Pemalang – Petugas Kepolisian Resor (Polres) Pemalang, Jawa Tengah, bergerak cepat membantu penanganan pasca kebakaran yang melanda Komplek Pasar Pagi Pemalang pada Selasa (23/12/2025). Selain mengamankan tempat kejadian perkara (TKP) dan mengatur lalu lintas, personel kepolisian juga turut serta dalam upaya pemadaman api bersama petugas pemadam kebakaran (Damkar) dan masyarakat.
Pengaturan Lalu Lintas dan Imbauan Keamanan
Setibanya di lokasi, Kapolres Pemalang AKBP Rendy Setia Permana segera menginstruksikan personelnya untuk melakukan pengaturan lalu lintas. Arus kendaraan yang menuju area pasar dialihkan ke jalur alternatif guna mencegah kemacetan dan memastikan kelancaran proses pemadaman. “Personil juga menyampaikan imbauan kepada masyarakat dengan menggunakan public address, agar tidak mendekat dan menjauhi TKP kebakaran,” ujar AKBP Rendy Setia Permana, mengutip laporan detikJateng pada Kamis (25/12/2025).
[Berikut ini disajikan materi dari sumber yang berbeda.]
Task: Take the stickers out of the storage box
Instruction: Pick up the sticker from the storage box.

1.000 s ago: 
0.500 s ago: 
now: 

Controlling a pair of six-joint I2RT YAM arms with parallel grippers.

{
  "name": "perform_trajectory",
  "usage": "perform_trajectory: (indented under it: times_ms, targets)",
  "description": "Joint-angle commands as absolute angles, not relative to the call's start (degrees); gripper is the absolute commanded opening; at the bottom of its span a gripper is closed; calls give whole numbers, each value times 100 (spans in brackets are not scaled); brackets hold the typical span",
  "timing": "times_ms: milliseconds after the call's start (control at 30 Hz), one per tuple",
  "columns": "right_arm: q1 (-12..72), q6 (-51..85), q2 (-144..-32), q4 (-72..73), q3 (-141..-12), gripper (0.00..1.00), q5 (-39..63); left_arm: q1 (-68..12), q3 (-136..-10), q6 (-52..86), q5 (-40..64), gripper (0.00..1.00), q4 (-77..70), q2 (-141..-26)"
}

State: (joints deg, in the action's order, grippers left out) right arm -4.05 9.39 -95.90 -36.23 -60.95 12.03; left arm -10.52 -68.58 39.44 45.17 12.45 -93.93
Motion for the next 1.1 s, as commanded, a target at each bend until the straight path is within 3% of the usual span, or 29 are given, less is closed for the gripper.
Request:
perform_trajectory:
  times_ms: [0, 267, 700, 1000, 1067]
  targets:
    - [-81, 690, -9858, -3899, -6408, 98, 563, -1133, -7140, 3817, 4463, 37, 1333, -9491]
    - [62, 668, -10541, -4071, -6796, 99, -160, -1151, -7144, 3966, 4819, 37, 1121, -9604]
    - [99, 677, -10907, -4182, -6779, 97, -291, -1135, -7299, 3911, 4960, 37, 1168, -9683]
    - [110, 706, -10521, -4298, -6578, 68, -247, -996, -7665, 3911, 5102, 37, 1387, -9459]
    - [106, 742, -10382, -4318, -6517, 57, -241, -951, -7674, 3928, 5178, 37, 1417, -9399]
Kerugian Material Akibat Kebakaran
Menurut Kapolres Pemalang, bangunan kios yang terbakar terdiri dari struktur semi permanen dan permanen, dengan mayoritas material bangunan terbuat dari kayu. Data yang berhasil dihimpun kepolisian mencatat, sedikitnya 102 unit lapak dan 18 unit kios terdampak api. Jenis dagangan yang dijual di lapak dan kios tersebut sebagian besar meliputi pakaian, sepatu, tas, dan boneka.
“Dari data yang kami himpun, kebakaran menimpa sejumlah kurang lebih 102 unit lapak dan 18 unit kios, dengan jenis dagangan mayoritas menjual pakaian, sepatu, tas dan boneka,” imbuh Kapolres Pemalang.
Bantuan Evakuasi Barang Dagangan
Dalam situasi darurat tersebut, personel Polres Pemalang tidak hanya fokus pada penanganan api dan keamanan, tetapi juga aktif membantu para pedagang. Mereka bahu-membahu mengevakuasi barang-barang dagangan yang masih bisa diselamatkan dari kobaran api.